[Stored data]

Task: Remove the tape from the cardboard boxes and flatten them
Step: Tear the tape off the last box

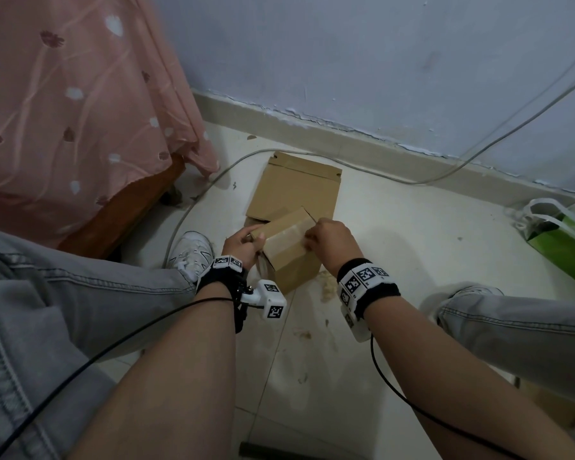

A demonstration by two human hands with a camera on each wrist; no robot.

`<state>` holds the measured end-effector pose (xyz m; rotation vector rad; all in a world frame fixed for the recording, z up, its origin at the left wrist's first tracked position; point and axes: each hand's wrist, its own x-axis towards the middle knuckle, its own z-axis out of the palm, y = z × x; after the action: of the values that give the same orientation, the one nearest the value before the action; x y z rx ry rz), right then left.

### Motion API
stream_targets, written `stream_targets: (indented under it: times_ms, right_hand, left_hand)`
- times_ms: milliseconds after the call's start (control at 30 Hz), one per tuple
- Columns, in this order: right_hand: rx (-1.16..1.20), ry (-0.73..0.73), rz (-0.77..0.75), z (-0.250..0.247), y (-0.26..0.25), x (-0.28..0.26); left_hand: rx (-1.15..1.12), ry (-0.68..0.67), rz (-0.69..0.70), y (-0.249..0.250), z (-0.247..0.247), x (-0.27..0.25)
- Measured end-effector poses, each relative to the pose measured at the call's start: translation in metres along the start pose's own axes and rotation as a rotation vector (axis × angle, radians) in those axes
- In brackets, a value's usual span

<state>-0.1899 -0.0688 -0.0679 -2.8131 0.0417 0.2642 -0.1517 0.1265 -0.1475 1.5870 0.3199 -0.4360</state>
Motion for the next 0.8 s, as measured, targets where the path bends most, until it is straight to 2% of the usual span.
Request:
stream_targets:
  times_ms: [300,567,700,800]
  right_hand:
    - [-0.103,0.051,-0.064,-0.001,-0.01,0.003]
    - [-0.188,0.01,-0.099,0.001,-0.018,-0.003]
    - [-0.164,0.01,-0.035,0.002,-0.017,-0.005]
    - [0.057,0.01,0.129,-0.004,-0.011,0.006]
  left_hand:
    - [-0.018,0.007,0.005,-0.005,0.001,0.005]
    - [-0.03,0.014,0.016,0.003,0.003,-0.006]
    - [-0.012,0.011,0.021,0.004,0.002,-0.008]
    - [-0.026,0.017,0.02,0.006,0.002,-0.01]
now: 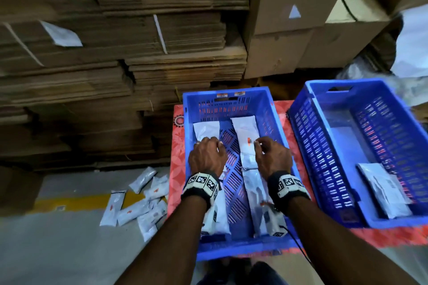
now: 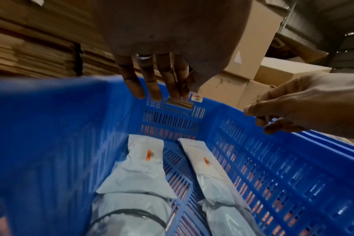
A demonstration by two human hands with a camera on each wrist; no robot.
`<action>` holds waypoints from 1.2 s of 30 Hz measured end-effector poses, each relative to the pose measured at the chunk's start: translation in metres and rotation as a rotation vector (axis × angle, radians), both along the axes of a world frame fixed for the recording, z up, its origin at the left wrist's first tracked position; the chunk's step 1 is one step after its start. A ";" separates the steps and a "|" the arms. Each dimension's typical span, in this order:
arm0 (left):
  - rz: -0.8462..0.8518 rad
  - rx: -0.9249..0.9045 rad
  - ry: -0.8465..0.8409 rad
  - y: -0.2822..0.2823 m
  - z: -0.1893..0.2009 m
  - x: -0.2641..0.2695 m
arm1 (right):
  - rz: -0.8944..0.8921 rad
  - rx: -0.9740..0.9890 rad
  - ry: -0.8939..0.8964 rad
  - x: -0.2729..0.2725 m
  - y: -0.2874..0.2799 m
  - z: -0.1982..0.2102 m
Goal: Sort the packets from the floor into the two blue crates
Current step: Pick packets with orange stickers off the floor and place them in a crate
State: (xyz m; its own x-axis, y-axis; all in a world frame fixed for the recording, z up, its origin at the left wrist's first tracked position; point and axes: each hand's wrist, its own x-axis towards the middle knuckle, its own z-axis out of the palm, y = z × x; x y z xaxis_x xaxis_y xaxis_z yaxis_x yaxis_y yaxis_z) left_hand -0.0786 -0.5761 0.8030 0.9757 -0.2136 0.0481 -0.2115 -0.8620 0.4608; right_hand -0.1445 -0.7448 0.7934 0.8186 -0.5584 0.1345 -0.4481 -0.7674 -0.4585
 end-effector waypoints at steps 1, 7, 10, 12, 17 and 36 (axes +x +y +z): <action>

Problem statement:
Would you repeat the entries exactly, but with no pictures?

Answer below:
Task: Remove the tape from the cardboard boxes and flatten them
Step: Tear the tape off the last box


A demonstration by two human hands with a camera on each wrist; no robot.

`<state>` holds the measured end-effector pose (xyz m; rotation vector rad; all in a world frame fixed for the recording, z up, its origin at the left wrist's first tracked position; point and axes: each hand's wrist, its own x-axis towards the middle knuckle, its own z-axis out of the palm, y = z × x; after the action: of the values that give the same orientation, the one nearest the value before the action; x y z rx ry rz), right then left.

### Motion API
stream_targets, written `stream_targets: (indented under it: times_ms, right_hand, left_hand)`
- times_ms: milliseconds after the call's start (control at 30 Hz), one per tuple
- Columns, in this order: right_hand: rx (-1.16..1.20), ry (-0.73..0.73), rz (-0.77..0.75), z (-0.250..0.247), y (-0.26..0.25), x (-0.28..0.26); left_hand: rx (-1.15..1.12), ry (-0.68..0.67), rz (-0.69..0.70), y (-0.249..0.250), z (-0.247..0.247), x (-0.27..0.25)
- Measured end-effector poses, each relative to the pose measured at the call's start: translation in metres along the start pose's own axes and rotation as a rotation vector (axis × angle, radians) in those axes
- In brackets, a value's usual span

<state>-0.1899 -0.0688 -0.0679 -2.8131 0.0417 0.2642 -0.1517 0.1265 -0.1475 1.5870 0.3199 -0.4360</state>
Motion for the next 0.8 s, as measured, targets where the path bends most, until it is straight to 2% of the usual span.
Request:
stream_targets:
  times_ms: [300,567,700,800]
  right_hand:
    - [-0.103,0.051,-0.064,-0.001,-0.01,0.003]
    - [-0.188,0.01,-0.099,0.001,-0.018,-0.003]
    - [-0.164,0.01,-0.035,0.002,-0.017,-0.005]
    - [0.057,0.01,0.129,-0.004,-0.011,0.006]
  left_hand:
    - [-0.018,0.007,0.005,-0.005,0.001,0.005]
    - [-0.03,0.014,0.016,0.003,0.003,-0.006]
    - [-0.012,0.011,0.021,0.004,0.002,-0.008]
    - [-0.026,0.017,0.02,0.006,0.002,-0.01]
now: 
now: 
A demonstration by two human hands with a camera on each wrist; no robot.
`<action>` holds waypoints from 1.2 s of 30 Hz measured end-effector poses, each relative to the pose measured at the chunk's start: translation in metres and rotation as a rotation vector (axis × angle, radians), both along the axes of a world frame fixed for the recording, z up, its origin at the left wrist's first tracked position; the chunk's step 1 is one step after its start. A ";" separates the steps and a "|" the arms. Each dimension's typical span, in this order:
arm0 (left):
  - rz: -0.8462..0.8518 rad
  - rx: -0.9249..0.9045 rad
  - ry: -0.8465..0.8409 rad
  - y: -0.2822..0.2823 m
  - z: -0.1893..0.2009 m
  - x: -0.2641..0.2695 m
arm1 (right):
  - rz: -0.8944..0.8921 rad
  - rx: -0.9740..0.9890 rad
  - ry: -0.8939..0.8964 rad
  - x: -0.2729..0.2725 m
  - y: -0.2874..0.2799 m
  - z: -0.1982..0.2102 m
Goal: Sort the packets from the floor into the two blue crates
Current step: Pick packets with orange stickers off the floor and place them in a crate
State: (xyz m; its own x-axis, y-axis; all in a world frame fixed for the recording, z up, its origin at the left wrist's first tracked position; point and axes: each hand's wrist, its own x-axis towards the middle knuckle, its own z-axis out of the palm, y = z × x; x y z xaxis_x xaxis_y xaxis_z yaxis_x yaxis_y yaxis_z) left_hand -0.0786 -0.5761 0.8030 0.9757 -0.2136 0.0481 -0.2115 -0.8620 0.4608; right_hand -0.1445 -0.7448 0.7934 0.8186 -0.5584 0.1345 -0.4481 -0.7674 -0.4585
 end-effector waypoints at steps 1, 7, 10, 12, 17 and 36 (axes +x +y +z): <action>

That covers the exercise completely.